## Task item:
The result should consist solely of the line containing "Check that the hand-held" and the lines that follow it below, each reproduced exactly, the last line included.

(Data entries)

* * *

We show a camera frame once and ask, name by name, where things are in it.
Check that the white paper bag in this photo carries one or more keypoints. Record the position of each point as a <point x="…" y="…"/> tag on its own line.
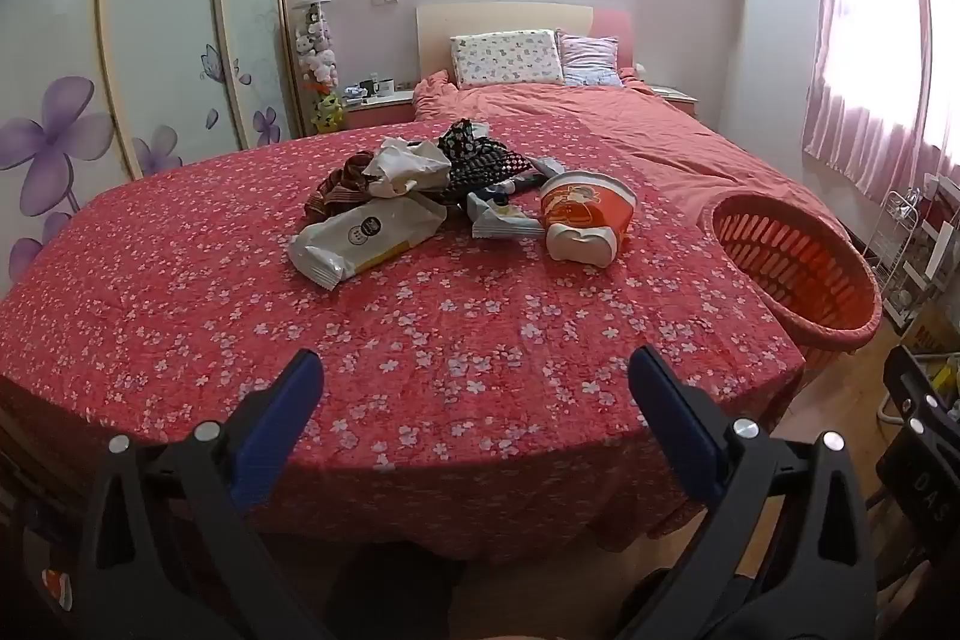
<point x="405" y="164"/>

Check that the cream and pink headboard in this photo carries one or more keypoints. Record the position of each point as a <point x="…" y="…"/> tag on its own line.
<point x="487" y="18"/>

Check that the orange plastic laundry basket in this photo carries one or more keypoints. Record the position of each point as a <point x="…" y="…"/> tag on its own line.
<point x="825" y="314"/>

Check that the red floral blanket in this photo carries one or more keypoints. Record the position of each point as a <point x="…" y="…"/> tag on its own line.
<point x="225" y="325"/>

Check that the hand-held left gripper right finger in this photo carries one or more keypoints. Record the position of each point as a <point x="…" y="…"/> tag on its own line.
<point x="675" y="415"/>

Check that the red and white paper bucket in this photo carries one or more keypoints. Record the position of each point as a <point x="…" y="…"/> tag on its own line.
<point x="585" y="205"/>

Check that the pink duvet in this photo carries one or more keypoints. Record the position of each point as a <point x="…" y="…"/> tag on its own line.
<point x="637" y="138"/>

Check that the white mug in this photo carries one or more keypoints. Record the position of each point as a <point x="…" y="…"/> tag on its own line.
<point x="385" y="84"/>

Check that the cardboard box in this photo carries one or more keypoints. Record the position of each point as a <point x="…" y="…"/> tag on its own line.
<point x="930" y="325"/>

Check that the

* * *

## Completed exercise:
Check that the hand-held left gripper right finger in this photo carries one or more keypoints. Record the position of each point as a <point x="…" y="…"/> tag on its own line.
<point x="675" y="415"/>

Check that the red and white paper bucket in this photo carries one or more keypoints. Record the position of each point as a <point x="…" y="…"/> tag on its own line.
<point x="585" y="205"/>

Check that the pink duvet in this photo carries one or more keypoints. Record the position of each point as a <point x="…" y="…"/> tag on its own line.
<point x="637" y="138"/>

Check that the white mug in this photo carries one or more keypoints. Record the position of each point as a <point x="…" y="…"/> tag on its own line.
<point x="385" y="84"/>

Check that the cardboard box in this photo carries one or more keypoints. Record the position of each point as a <point x="…" y="…"/> tag on its own line.
<point x="930" y="325"/>

Check that the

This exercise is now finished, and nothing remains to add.